Count Rumford was born in Woburn, Mass., in 1753. He was apprenticed to
a storekeeper in Salem in 1766. He became an object of distrust among
the friends of the cause of American freedom: and, on the evacuation of
Boston by the Royal troops in 1776, he was selected by Governor
Wentworth of New Hampshire to carry dispatches to England. He left
England in 1802, and resided in France from 1804 until his death in
1814. In 1772, he had married, or rather, as he put it, he was married
by, a wealthy widow, the daughter of a highly respectable minister and
one of the first settlers at Rumford, now called Concord, New Hampshire.
It was from this town that he took his title of Rumford when he was
created a Count of the Holy Roman Empire in 1791. His first wife having
died, he married in Paris, the wealthy widow of the celebrated chemist,
Lavoisier; and with her he lived an extremely uncomfortable life until
they agreed to separate.
In his essay on coffee and coffee making, Count Rumford gives us a good
pen picture of the preparation of the beverage in England at the
beginning of the nineteenth century. He says:
Coffee is first roasted in an iron pan, or in a hollow cylinder,
made of sheet iron, over a brisk fire; and when, from the colour of
the grain, and the peculiar fragrance which it acquires in this
process, it is judged to be sufficiently roasted, it is taken from
the fire, and suffered to cool. When cold it is pounded in a
mortar; or ground in a hand-mill to a coarse powder, and preserved
for use.
Formerly, the ground Coffee being put into a coffee-pot, with a
sufficient quantity of water, the coffee-pot was put over the fire,
and after the water had been made to boil a certain time, the
coffee-pot was removed from the fire, and the grounds having had
time to settle, or having been fined down with isinglass, the clear
liquor was poured off, and immediately served up in cups.

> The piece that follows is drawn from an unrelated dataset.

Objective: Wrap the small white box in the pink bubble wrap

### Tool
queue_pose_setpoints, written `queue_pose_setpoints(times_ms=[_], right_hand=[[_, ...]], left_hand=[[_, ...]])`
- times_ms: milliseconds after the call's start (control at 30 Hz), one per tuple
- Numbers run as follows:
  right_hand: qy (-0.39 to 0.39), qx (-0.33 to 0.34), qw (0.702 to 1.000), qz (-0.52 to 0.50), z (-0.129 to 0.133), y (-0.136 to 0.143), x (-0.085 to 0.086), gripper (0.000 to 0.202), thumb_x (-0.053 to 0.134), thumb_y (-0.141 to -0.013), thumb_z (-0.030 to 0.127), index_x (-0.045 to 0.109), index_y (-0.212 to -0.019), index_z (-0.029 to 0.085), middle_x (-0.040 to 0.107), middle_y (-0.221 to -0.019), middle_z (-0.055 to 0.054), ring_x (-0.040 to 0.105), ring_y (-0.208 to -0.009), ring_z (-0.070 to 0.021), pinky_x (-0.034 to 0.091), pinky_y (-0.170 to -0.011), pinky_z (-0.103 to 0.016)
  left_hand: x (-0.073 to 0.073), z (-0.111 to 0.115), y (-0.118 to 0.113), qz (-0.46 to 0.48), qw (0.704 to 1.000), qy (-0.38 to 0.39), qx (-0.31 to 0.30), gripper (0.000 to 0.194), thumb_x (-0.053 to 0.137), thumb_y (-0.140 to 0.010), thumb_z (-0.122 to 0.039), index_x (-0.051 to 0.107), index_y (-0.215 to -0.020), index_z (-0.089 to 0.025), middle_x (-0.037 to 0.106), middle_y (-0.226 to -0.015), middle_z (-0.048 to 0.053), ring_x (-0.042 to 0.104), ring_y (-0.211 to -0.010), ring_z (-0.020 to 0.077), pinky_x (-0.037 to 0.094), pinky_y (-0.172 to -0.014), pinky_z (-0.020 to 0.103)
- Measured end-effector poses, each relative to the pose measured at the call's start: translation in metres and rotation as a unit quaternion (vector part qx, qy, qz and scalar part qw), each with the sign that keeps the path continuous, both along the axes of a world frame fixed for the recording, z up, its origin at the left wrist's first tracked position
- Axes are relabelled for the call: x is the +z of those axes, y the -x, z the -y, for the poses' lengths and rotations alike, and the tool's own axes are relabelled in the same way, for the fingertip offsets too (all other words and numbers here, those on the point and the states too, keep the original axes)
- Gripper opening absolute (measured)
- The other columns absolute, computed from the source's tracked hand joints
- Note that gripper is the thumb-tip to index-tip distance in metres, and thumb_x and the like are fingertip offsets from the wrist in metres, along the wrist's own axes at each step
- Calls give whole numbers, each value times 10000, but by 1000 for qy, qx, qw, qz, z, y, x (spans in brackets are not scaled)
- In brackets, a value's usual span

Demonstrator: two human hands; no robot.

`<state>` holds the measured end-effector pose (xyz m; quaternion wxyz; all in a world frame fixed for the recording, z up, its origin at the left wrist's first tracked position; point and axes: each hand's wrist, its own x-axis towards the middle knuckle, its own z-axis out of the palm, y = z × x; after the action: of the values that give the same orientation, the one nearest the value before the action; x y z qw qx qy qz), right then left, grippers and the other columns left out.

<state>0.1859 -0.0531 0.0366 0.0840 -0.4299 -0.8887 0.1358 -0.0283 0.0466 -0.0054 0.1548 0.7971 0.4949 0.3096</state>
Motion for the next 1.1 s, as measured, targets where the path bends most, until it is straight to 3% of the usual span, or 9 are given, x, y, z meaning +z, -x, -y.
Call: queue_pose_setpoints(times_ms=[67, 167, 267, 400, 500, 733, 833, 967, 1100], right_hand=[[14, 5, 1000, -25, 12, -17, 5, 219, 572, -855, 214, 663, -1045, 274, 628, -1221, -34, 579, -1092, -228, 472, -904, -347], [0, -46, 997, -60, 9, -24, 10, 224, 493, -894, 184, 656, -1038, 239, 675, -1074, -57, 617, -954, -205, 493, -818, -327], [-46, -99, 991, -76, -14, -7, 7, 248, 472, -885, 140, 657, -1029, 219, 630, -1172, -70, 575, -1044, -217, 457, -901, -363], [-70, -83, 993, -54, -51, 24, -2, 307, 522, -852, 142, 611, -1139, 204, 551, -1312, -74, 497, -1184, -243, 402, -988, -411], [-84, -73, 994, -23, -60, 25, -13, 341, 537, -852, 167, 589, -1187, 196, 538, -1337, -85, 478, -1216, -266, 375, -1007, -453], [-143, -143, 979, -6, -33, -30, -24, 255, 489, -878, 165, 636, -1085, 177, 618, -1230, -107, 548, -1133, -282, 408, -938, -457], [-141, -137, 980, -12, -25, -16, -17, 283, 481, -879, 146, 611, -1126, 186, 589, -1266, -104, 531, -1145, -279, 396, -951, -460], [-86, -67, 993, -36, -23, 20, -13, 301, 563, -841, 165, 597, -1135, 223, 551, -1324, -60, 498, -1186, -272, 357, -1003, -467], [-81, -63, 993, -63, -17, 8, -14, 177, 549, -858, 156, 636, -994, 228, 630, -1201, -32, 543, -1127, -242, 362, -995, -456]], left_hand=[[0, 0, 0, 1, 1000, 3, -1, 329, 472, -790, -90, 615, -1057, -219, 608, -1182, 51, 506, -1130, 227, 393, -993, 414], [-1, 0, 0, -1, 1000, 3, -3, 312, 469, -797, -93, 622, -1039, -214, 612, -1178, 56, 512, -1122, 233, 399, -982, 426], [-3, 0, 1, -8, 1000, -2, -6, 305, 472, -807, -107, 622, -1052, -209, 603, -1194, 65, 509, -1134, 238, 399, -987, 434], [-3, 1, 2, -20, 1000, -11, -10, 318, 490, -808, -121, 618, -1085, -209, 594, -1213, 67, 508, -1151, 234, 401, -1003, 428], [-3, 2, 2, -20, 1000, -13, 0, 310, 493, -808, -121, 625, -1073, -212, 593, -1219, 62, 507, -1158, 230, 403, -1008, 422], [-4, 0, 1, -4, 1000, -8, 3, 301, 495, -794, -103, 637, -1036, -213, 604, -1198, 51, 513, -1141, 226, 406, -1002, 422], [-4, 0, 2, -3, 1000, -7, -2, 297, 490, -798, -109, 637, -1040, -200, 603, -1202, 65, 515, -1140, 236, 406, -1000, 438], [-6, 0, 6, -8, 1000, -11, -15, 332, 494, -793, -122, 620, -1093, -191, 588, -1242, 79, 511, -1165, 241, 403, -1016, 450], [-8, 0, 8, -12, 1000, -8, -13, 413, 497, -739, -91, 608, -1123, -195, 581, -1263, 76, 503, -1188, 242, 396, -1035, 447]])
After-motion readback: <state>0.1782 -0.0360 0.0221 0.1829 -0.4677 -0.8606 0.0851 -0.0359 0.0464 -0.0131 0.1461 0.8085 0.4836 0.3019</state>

Count Rumford thought it a mistake to agitate the coffee powder in the
brewing process, and in this he agreed with De Belloy. His improvement
on the latter's pot is described in chapter XXXIV. He was a coffee
connoisseur; and as such was one of the first to advocate the use of
cream as well as sugar for making an ideal cup of the beverage. He
refers, though not by name, to De Belloy's percolation method and says,
"Its usefulness is now universally acknowledged."